=== WORK INSTRUCTIONS ===
Reproduce word for word the line that contains "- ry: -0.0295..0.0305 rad" and each line that follows it, stopping after the final line of the material.

[DATA SECTION]

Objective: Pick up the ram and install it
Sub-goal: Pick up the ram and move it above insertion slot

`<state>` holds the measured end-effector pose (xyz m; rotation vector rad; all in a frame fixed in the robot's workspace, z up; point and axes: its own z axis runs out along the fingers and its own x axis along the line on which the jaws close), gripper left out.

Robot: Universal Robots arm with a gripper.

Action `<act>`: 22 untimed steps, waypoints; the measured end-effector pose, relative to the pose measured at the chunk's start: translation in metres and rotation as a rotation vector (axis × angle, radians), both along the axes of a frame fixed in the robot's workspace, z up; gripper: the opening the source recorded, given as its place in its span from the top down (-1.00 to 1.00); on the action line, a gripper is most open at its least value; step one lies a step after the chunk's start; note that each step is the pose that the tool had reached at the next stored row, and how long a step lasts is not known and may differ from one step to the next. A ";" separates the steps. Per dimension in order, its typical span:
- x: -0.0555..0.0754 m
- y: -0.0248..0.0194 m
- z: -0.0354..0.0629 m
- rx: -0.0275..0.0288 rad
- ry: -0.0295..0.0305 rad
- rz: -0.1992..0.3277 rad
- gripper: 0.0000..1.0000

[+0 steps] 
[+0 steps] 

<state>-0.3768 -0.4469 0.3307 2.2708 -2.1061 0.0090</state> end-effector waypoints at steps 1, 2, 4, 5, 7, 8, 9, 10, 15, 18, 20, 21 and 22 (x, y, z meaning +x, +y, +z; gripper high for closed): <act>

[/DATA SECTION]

=== RESULT OF THIS EXERCISE ===
- ry: -0.0295..0.0305 rad
- rz: -0.1992..0.3277 rad
- gripper: 0.0000..1.0000

[+0 steps] 
[+0 steps] 

<state>-0.3768 -0.4469 0.3307 2.2708 -2.1061 0.0090</state> end-effector waypoints at steps 1, 2, 4, 5, 7, 8, 9, 10, 15, 18, 20, 21 and 22 (x, y, z meaning +x, +y, +z; gripper high for closed): <act>

That is the complete output for this exercise.